The fight against the M23 had the full support of regional governments, in addition to the Congolese Army. But the Congolese Army’s thinking on the FDLR may be different now. The Army has found the rebel group to be a “useful proxy” against its enemies, Mueller says, who calls the FDLR a “convenient troublemaker” for the Congo.

MONUSCO may be able to clear areas, but without the backing of the Army, it won’t hold them, says Mueller, the independent analyst.

The push against the FDLR also lacks ardent support from South Africa and Tanzania, which provide the bulk of the fighters for the intervention brigade that would help carry out the operation. They went all-in for the fight against M23, but “Pretoria and Dar don’t see the FDLR as the same as M23,” Vircoulon says. Doubt about Tanzania’s willingness to tackle the FDLR stems from a number of statements suggesting some sympathy to the rebel force’s cause.

“There are people who pretend to read Tanzania’s mind,” Tanzanian President Jakaya Kikwete said. “They claim that Tanzania has no intention of taking on rebel groups in the DRC. These are bizarre people because Tanzania, like South Africa and Malawi, has troops in the DRC with a firm United Nations mandate.”

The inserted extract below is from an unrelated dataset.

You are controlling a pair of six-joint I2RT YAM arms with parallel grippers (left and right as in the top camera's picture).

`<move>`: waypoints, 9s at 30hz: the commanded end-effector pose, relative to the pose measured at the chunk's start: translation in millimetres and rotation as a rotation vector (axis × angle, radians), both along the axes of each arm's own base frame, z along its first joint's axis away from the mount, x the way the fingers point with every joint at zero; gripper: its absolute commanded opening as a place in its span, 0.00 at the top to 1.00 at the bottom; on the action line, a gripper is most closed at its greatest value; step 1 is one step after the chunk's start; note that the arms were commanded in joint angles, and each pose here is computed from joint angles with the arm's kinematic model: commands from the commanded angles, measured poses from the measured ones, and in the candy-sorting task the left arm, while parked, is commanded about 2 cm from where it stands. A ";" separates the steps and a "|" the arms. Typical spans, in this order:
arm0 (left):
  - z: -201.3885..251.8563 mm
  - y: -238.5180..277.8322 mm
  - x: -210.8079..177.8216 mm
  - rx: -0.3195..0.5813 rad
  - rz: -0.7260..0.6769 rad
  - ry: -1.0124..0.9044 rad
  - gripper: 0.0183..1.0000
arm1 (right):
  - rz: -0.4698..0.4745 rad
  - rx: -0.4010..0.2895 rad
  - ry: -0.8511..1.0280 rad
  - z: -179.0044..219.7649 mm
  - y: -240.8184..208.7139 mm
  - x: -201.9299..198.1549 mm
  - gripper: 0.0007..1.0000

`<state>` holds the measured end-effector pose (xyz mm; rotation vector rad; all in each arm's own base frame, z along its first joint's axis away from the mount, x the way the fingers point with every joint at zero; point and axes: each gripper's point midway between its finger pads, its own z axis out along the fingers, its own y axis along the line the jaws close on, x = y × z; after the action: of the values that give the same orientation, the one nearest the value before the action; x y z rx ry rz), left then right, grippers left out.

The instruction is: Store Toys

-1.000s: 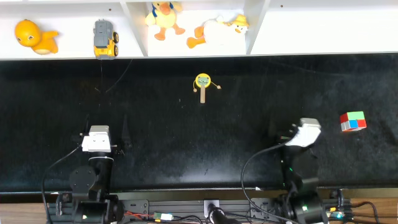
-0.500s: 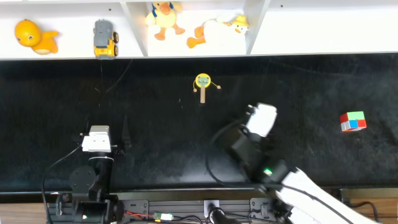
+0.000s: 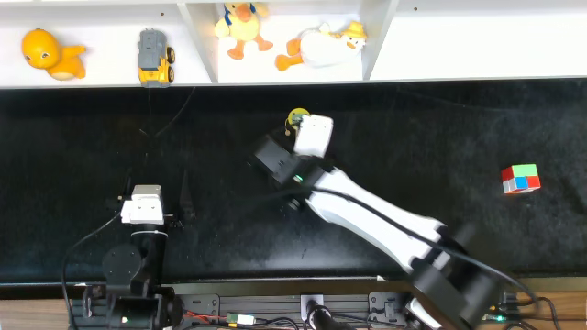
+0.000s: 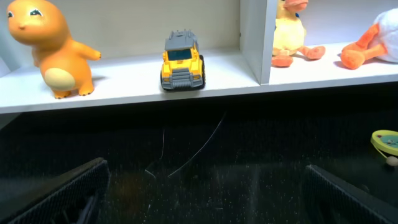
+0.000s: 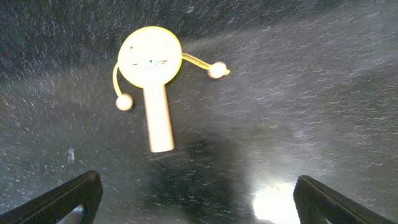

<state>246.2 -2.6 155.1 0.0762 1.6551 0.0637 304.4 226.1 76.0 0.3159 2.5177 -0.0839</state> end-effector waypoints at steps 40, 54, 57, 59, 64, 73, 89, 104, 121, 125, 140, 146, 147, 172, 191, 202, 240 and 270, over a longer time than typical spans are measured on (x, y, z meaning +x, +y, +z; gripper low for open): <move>1.0 -0.3 -0.4 0.017 -0.006 -0.007 0.00 | 0.205 -0.011 0.305 -41.9 13.7 44.3 0.00; 0.9 -0.3 -0.4 0.017 -0.006 -0.006 0.00 | 0.206 -0.012 0.314 -45.6 14.0 43.4 0.81; 0.9 -0.4 -0.4 0.017 -0.006 -0.006 0.00 | 0.208 -0.011 0.314 -45.6 15.0 42.9 0.90; 0.9 -0.4 -0.4 0.017 -0.006 -0.006 0.00 | 0.211 -0.009 0.318 -45.8 16.3 41.6 0.89; 1.0 -0.3 -0.4 0.017 -0.006 -0.007 0.00 | 0.210 -0.022 0.333 -34.6 8.2 34.5 0.93; 0.9 -0.3 -0.4 0.017 -0.006 -0.006 0.00 | 0.175 -0.115 0.261 18.5 -60.9 17.9 0.93; 1.0 -0.3 -0.4 0.018 -0.006 -0.007 0.00 | 0.153 -0.267 -0.036 111.3 -209.4 18.2 0.96; 1.0 -0.3 -0.4 0.017 -0.006 -0.007 0.00 | 0.136 -0.204 -0.102 82.6 -235.4 95.7 0.93; 1.0 -0.3 -0.4 0.018 -0.006 -0.007 0.00 | 0.236 -0.130 -0.112 66.5 -206.3 190.6 0.90; 0.9 -0.3 -0.4 0.018 -0.006 -0.006 0.00 | 0.235 -0.129 -0.107 62.5 -206.1 196.5 0.90; 1.0 -0.4 -0.4 0.017 -0.006 -0.007 0.00 | 0.154 -0.094 -0.101 60.8 -223.8 194.9 0.61; 0.9 -0.4 -0.4 0.017 -0.006 -0.006 0.00 | 0.173 -0.094 -0.116 76.0 -214.6 187.8 0.41; 0.9 -0.3 -0.4 0.017 -0.006 -0.006 0.00 | 0.173 -0.095 -0.123 81.0 -214.6 184.0 0.39; 0.9 -0.3 -0.4 0.017 -0.006 -0.006 0.00 | 0.185 -0.093 0.109 65.6 -230.7 -32.1 0.01; 0.9 -0.3 -0.4 0.017 -0.006 -0.006 0.00 | 0.183 -0.284 0.175 67.1 -400.1 -82.9 0.10; 0.9 -0.4 -0.4 0.017 -0.006 -0.006 0.00 | 0.256 -0.069 0.225 23.4 -427.5 -111.7 0.11; 1.0 -0.3 -0.4 0.018 -0.006 -0.007 0.00 | 0.377 -0.045 0.307 -10.0 -454.6 -47.7 0.12; 1.0 -0.3 -0.4 0.018 -0.006 -0.007 0.00 | 0.347 -0.132 0.140 -3.0 -441.2 -41.3 0.01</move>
<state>246.2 -3.0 155.0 0.0779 1.6553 0.0618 262.6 -222.2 66.2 -0.1810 2.6873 -0.1362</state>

The FDLR is also far more scattered throughout eastern Congo than the M23 was. Their ability to blend into the civilian population makes them difficult to target, and fears of imprisonment in Rwanda if captured reduces their likelihood of surrender. Because of this obstacle, Vircoulon says, a more pointed operation against the FDLR’s leaders is a better tactic than targeting the overall force. Bush fighters aren’t very committed; if they lost their leaders, they would probably give up, he says.